What you will do:
From the entries below, return every line that includes the word "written".

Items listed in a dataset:
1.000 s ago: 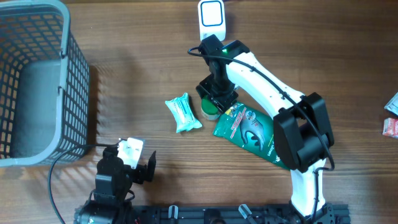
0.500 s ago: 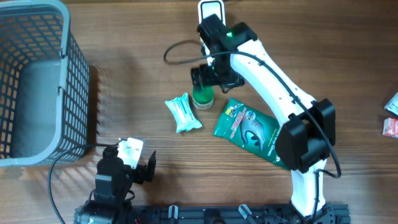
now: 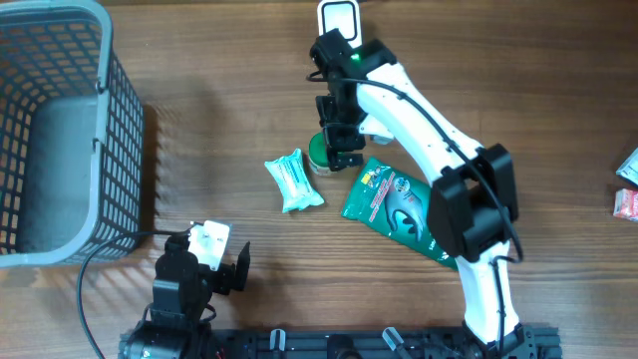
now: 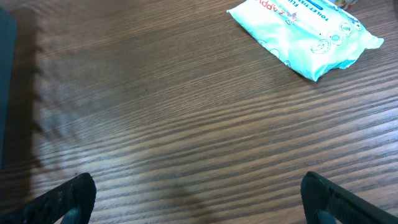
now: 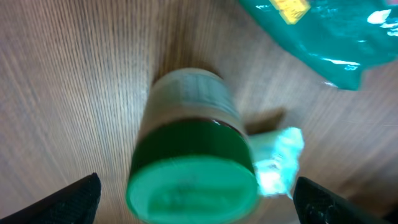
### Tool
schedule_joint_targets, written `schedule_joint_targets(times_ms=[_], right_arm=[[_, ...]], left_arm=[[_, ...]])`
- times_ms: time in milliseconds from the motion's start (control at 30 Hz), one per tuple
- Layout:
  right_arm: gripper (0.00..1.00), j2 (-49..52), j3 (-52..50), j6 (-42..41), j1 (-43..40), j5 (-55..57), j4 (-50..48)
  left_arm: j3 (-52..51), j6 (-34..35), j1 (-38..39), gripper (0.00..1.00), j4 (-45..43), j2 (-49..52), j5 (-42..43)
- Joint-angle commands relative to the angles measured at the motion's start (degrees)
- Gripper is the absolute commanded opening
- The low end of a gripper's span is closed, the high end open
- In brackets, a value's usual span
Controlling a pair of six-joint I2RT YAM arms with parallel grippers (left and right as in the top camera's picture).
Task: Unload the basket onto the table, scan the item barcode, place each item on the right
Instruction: 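Lower right gripper onto green-lidded jar and grasp it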
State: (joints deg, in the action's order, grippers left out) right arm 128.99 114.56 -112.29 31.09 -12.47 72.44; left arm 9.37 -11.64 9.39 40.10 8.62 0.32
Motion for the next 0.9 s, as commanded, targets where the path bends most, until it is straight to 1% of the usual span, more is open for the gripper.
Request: schedule_joint_targets(times_ms=[0,67,133,200,233,267,300,333,367,400,433,467,500,567,600,633,667,767,833,867], right_arm=[[0.99,2.6,0.1,1.5,0.2,-0.5,-1.4],[0.85,2.7,0.1,5.7,0.2,-0.3,-1.4],[0.74,2.7,0.1,12.3,0.2,-0.6,-1.3],[0.72,2.6,0.1,24.2,-0.2,-0.6,-1.1],[0.69,2.3,0.1,33.9,-0.4,-0.7,-1.1],[0.63,1.6,0.2,48.9,-0.7,-1.1,-1.7],[0.6,1.0,0.2,60.3,-0.9,-0.9,-1.7],[0.6,0.5,0.2,70.5,-1.1,-1.0,-1.6],[0.63,-0.2,0.2,83.8,-1.2,-1.0,-0.8],[0.78,-0.5,0.2,96.5,-1.2,-0.9,0.8],[0.82,-0.5,0.2,103.4,-1.2,-0.3,2.3],[0.88,-0.5,0.2,108.3,-1.2,3.0,3.8],[1.0,-0.5,0.2,108.1,-1.2,7.5,4.2],[1.0,-0.7,1.2,104.6,-1.2,7.4,5.2],[1.0,-0.8,2.4,99.1,-1.2,6.4,5.4],[0.99,-0.8,3.7,79.4,-1.2,4.8,5.5],[1.0,-0.8,3.7,67.6,-1.2,2.6,6.3],[1.0,-0.7,3.6,44.2,-1.2,-3.4,4.1],[1.0,-0.7,3.6,31.4,-1.0,-3.9,7.7],[1.0,-0.7,3.5,23.4,-0.5,-3.4,10.2]], left_arm=[[-0.1,0.5,0.2,1.0,0.0,-0.3,0.3],[-0.1,0.5,0.2,1.0,0.0,-0.3,0.3],[-0.1,0.5,0.2,1.0,0.0,-0.3,0.3],[-0.1,0.5,0.2,1.0,0.0,-0.3,0.3],[-0.1,0.5,0.2,1.0,0.0,-0.3,0.3],[-0.1,0.5,0.2,1.0,0.0,-0.3,0.3],[-0.1,0.5,0.2,1.0,0.0,-0.3,0.3],[-0.1,0.5,0.2,1.0,0.0,-0.3,0.3],[-0.1,0.5,0.2,1.0,0.0,-0.3,0.3],[-0.1,0.5,0.2,1.0,0.0,-0.3,0.3],[-0.1,0.5,0.2,1.0,0.0,-0.3,0.3],[-0.1,0.5,0.2,1.0,0.0,-0.3,0.3],[-0.1,0.5,0.2,1.0,0.0,-0.3,0.3],[-0.1,0.5,0.2,1.0,0.0,-0.3,0.3],[-0.1,0.5,0.2,1.0,0.0,-0.3,0.3],[-0.1,0.5,0.2,1.0,0.0,-0.3,0.3],[-0.1,0.5,0.2,1.0,0.0,-0.3,0.3],[-0.1,0.5,0.2,1.0,0.0,-0.3,0.3],[-0.1,0.5,0.2,1.0,0.0,-0.3,0.3],[-0.1,0.5,0.2,1.0,0.0,-0.3,0.3]])
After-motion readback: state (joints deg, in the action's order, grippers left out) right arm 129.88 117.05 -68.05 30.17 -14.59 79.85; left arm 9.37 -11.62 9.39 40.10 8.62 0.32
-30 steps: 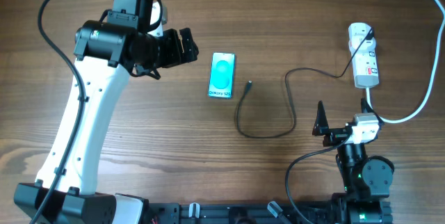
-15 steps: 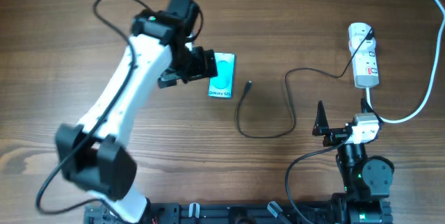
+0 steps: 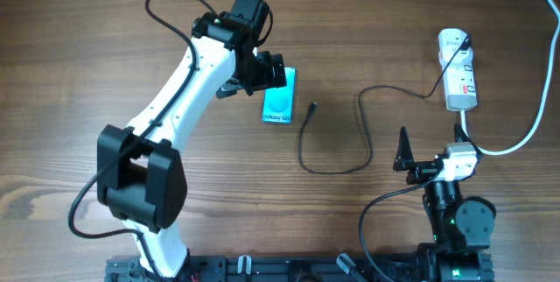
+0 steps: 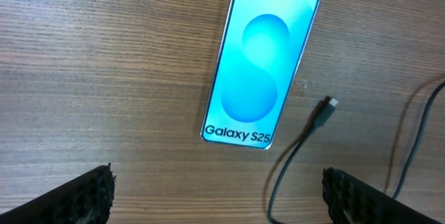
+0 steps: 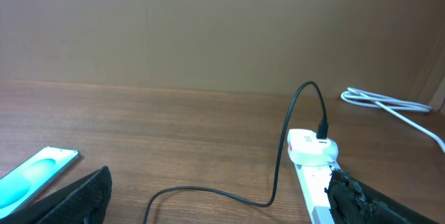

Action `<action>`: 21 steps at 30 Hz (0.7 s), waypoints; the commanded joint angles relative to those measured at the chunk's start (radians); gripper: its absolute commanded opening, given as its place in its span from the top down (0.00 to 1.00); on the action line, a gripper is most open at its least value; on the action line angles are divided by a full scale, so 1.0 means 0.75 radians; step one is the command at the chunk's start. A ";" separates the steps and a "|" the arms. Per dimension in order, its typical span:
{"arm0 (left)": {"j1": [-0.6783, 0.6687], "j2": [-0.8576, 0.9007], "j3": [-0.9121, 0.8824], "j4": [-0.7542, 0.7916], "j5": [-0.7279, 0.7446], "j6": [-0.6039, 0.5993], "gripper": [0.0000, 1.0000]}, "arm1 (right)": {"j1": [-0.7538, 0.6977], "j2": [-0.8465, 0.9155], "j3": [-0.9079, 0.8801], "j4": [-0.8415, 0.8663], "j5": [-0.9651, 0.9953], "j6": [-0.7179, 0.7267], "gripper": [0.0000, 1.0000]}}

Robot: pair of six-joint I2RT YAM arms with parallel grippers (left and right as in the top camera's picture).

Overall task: Plug charger to phone and switch on socket
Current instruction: 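Lower the open left gripper down around the phone's top edge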

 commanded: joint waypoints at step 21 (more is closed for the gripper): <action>-0.015 0.144 0.013 0.160 -0.027 0.027 0.00 | 0.001 -0.011 -0.002 0.002 0.012 -0.007 0.00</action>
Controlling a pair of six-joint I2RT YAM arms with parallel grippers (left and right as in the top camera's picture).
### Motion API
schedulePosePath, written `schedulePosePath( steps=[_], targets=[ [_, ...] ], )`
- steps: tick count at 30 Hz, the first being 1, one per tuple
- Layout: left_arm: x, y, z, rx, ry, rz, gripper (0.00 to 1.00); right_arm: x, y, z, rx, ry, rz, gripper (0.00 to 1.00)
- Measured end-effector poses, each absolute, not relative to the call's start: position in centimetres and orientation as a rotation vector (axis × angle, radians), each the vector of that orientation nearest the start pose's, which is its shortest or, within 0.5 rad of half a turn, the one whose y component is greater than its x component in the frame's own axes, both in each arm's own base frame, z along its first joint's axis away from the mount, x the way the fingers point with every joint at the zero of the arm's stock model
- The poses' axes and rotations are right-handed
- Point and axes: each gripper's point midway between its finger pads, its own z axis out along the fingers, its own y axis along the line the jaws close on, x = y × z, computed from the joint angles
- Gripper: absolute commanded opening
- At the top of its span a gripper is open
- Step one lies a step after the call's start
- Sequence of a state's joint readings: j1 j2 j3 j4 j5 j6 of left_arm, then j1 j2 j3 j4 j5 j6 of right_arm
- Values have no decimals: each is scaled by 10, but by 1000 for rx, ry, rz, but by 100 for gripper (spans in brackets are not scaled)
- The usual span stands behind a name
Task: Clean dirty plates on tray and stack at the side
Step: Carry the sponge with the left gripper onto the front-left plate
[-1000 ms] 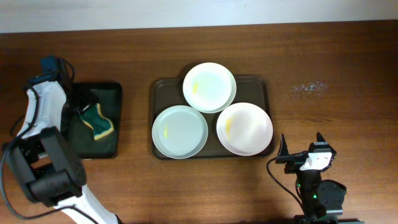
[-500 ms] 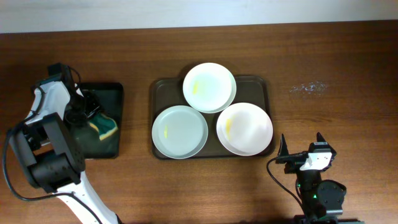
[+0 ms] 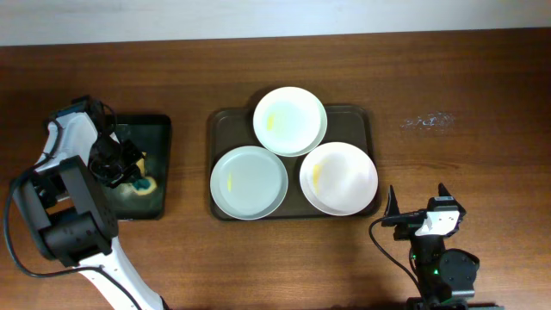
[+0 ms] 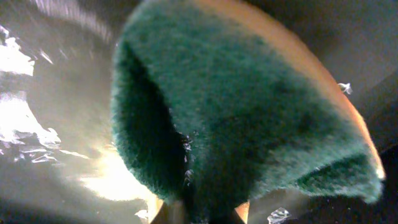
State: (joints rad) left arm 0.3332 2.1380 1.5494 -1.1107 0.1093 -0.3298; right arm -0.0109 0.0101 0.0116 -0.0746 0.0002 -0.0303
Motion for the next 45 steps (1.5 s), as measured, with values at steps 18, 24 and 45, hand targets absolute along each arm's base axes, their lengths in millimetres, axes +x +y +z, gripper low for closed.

Your solution:
schedule_joint_targets, written `schedule_joint_targets(times_ms=[_], right_arm=[[_, ...]], left_arm=[[_, ...]])`
schedulePosePath, written `schedulePosePath( steps=[_], targets=[ [_, ...] ], )`

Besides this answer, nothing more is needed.